Behind the exaggerated separation of these two realities there is a deeper reason, namely, the lack of a common or shared morality. A society is only as good as its members. The conventional wisdom tells us that each member of society must be allowed to pursue the behaviour and activity he thinks best, without restriction on his freedom from civil law and provided his activity does not inhibit the freedom and rights of others. There is, however, here no notion of a moral truth to which all human behaviour is subject; hence, ethics becomes totally relative. The result is that it is very difficult in the atmosphere of the times to say that anything is absolutely good or bad. Goodness simply becomes relative to your choices and impossible to define.
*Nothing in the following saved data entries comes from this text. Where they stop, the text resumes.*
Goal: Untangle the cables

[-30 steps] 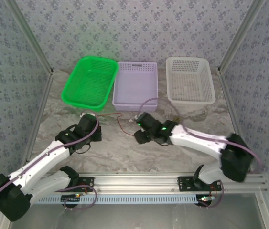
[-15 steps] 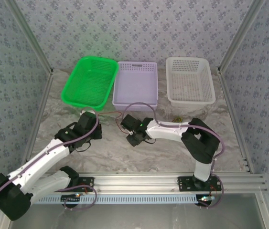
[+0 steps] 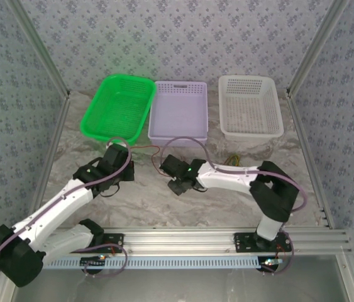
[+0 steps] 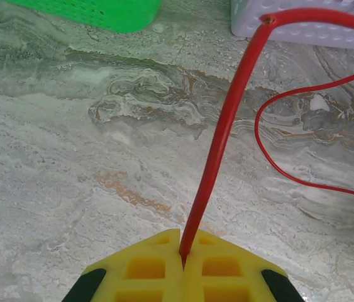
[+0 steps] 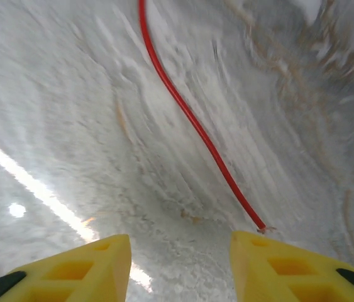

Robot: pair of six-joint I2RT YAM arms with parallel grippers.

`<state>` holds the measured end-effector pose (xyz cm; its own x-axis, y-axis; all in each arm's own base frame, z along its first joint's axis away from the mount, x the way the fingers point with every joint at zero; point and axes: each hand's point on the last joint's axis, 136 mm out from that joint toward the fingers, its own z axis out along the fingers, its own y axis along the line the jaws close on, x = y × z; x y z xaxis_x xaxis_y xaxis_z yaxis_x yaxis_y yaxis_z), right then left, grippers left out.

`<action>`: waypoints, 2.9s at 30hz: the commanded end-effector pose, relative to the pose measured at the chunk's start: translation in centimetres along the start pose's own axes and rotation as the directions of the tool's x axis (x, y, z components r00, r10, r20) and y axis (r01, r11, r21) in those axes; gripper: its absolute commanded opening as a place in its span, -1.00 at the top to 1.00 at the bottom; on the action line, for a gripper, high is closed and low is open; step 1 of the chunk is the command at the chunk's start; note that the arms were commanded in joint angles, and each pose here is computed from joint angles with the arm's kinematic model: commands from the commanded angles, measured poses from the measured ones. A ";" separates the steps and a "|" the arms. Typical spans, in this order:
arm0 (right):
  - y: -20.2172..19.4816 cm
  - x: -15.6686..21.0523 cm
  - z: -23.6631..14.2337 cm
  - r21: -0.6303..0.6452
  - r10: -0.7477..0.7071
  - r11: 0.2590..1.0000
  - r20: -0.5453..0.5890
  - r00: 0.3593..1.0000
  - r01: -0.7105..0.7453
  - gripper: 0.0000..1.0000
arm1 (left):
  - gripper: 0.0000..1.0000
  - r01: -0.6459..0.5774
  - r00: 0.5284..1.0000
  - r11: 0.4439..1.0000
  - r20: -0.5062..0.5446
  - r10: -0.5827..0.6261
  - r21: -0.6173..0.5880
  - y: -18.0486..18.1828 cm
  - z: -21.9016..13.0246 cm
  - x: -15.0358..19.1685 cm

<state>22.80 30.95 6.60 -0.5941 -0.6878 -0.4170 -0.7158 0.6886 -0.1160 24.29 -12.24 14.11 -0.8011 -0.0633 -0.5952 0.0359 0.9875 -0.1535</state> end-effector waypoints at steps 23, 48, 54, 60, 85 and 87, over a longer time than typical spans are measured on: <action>-0.9 1.7 5.6 -0.163 -0.083 0.985 -0.167 0.983 0.056 0.32 | 1.00 -0.033 0.999 0.999 0.015 0.033 -0.004 -0.4 -0.5 -1.7; -7.8 3.9 -3.6 0.348 -0.033 0.934 -0.155 0.987 0.086 1.00 | 1.00 -0.295 0.951 0.889 -0.014 0.310 -0.349 5.0 -3.4 -13.4; -14.9 1.3 -10.6 0.652 0.007 0.758 -0.046 0.999 0.024 1.00 | 1.00 -0.383 0.921 0.865 -0.062 0.384 -0.324 2.9 -2.5 -11.1; -21.7 -0.7 -16.7 0.875 -0.056 0.458 -0.151 0.987 0.160 1.00 | 1.00 -0.428 0.902 0.829 -0.109 0.418 -0.359 2.1 -1.9 -9.9; -22.1 -7.7 -24.2 0.764 -0.164 0.645 0.176 0.971 -0.030 1.00 | 1.00 -0.400 0.916 0.909 -0.059 0.396 -0.115 -3.1 -0.9 -7.5; -21.8 -8.9 -24.1 0.725 -0.147 0.686 0.212 0.966 -0.055 1.00 | 1.00 -0.379 0.925 0.917 -0.058 0.375 -0.124 -3.0 -0.8 -7.9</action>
<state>34.80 15.57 33.38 -0.3942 -0.7746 -0.4946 -0.1593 0.5876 -0.7933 29.21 -14.18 19.15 -0.7608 0.3735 -0.5307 0.2984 0.9275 0.2250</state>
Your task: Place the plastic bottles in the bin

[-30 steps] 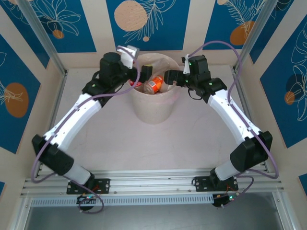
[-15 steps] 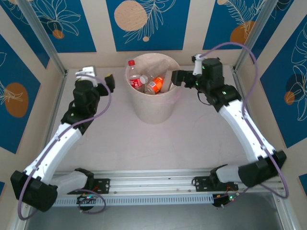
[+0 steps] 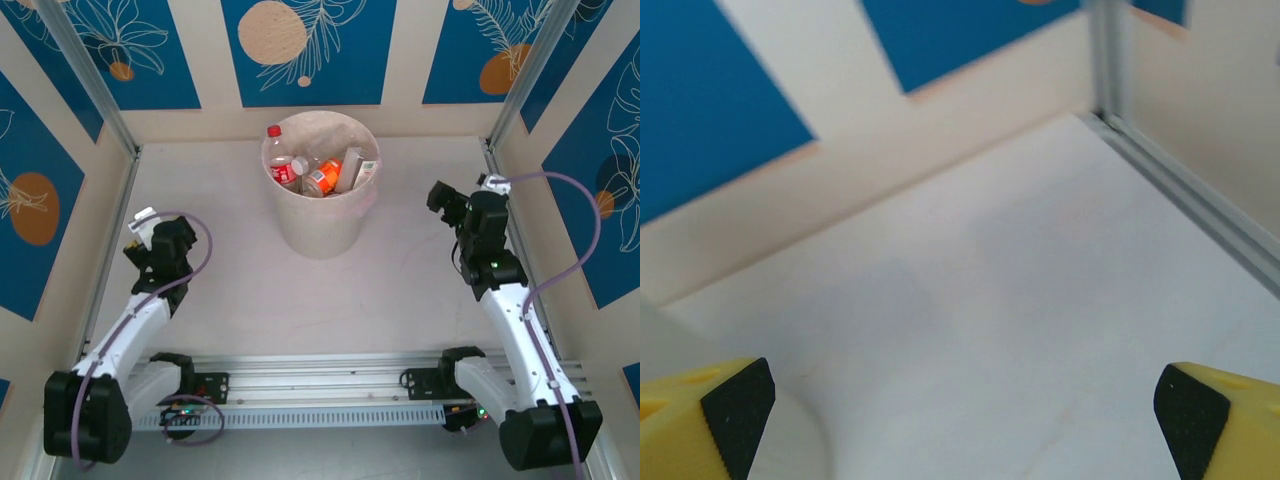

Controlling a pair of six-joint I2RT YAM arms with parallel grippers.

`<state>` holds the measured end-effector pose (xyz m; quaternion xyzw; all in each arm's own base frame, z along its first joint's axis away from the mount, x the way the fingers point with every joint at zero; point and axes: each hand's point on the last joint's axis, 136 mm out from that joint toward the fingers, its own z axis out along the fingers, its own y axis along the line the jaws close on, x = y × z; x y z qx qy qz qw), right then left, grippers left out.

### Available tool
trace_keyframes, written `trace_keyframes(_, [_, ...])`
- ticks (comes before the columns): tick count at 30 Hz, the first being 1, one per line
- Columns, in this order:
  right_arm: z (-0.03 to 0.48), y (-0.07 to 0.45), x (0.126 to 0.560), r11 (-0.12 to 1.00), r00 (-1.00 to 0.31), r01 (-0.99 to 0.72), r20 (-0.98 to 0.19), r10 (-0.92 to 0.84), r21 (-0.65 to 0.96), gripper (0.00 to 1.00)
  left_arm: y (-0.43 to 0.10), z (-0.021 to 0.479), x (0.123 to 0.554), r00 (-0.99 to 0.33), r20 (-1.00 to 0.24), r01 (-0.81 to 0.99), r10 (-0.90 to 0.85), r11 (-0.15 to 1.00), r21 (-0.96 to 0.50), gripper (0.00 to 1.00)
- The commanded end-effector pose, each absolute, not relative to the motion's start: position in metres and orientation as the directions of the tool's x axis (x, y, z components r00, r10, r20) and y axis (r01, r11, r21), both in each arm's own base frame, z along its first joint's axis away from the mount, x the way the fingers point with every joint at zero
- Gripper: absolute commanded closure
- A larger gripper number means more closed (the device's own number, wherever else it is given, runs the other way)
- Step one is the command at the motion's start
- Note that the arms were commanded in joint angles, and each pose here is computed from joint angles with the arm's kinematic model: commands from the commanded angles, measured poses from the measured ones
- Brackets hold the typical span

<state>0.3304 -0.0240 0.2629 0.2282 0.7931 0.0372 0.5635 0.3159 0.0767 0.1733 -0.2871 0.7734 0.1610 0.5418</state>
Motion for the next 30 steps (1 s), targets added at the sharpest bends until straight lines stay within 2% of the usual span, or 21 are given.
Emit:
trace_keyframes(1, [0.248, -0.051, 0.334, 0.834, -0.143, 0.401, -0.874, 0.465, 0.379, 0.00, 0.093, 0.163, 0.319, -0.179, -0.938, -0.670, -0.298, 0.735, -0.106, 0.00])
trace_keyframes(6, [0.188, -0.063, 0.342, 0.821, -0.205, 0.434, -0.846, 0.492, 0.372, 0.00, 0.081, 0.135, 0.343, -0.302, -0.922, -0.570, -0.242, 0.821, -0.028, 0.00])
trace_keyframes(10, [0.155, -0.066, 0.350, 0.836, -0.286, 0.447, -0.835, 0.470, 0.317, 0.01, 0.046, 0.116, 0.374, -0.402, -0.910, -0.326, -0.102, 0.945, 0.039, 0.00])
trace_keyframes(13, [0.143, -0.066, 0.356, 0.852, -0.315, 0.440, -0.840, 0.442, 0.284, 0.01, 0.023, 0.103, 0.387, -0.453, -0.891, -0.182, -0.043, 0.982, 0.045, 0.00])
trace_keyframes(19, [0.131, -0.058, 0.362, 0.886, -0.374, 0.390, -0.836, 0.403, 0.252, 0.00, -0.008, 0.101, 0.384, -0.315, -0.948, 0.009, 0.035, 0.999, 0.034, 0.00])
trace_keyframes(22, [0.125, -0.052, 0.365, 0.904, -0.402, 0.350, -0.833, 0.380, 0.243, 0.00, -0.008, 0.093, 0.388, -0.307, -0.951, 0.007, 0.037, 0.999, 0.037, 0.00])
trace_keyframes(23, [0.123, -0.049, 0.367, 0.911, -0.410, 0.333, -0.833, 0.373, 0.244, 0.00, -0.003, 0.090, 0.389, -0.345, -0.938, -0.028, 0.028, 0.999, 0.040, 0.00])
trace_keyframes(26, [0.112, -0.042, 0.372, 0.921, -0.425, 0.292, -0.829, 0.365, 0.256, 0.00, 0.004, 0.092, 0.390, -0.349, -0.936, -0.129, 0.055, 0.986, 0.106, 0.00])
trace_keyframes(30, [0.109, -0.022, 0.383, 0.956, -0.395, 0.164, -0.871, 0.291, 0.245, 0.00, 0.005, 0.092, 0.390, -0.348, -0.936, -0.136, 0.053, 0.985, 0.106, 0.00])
G.E. Moore called it 'a non-natural indefinable quality'.' It has to be assessed and re-assessed according to changing circumstances. The true good of the human person is thus obscured.


The rationale of permissivism and anti-life practices has only become possible as a result of a moral tradition that is antithetical to Christian ethics. This is why it is necessary to understand some of the background and assumptions of that thinking. The secular liberal tradition does not admit that there is a universal morality for all mankind, or a common end; instead, there is a variety of overlapping moral values based on choice. That is to say, according to this view no system is capable of giving objective moral truth. While some liberals say that such a thing is not possible, others maintain that one system complements another and together they contribute to the building up of moral truth.

The most influential moral philosophies within secular liberalism which characterize our age are 'autonomous morality' and utilitarianism. The former is a typical product of the Enlightenment which was originally intended to be an ethic that depended on reason alone and not on authority or Revelation. In Kant—one of its main exponents—it also meant a reason considered independently of empirical experience and thus universally applicable to all mankind. But it came to mean reason independent of an external moral law; and so, instead of reflecting this law, reason becomes the creator of it. Morals, rather than being what the law dictates to each one, become what each one dictates to himself. The result is that ethics become subjective and relative and unable to furnish man with any absolute and universal norms. Perhaps here we can see the origin of the fact that today duties and rights are frequently decided autonomously by the individual and yield such gratuitous statements and claims as 'a woman has a right to choose'; 'my body is my own to do with as I wish', 'homosexual rights' and so on.

Utilitarianism is the doctrine which identifies good and bad actions by the degree of benefit or harm accruing from them, whether for individuals. groups or society in general. Since it is also hedonist, by 'benefit' it understands happiness or pleasure and even material pleasure, although this latter point is disputed in the different versions of it. Nevertheless, it can be said that the name derives from the usefulness of actions to produce pleasure and avoid pain, and thus maximize the happiness of human beings, following the famous dictum of 'the greatest happiness of the greatest number'. There are many difficulties with the theory of utilitarianism, even for its adherents, which I shall refer to later on, but its influence on private and public morality m this century is indisputable.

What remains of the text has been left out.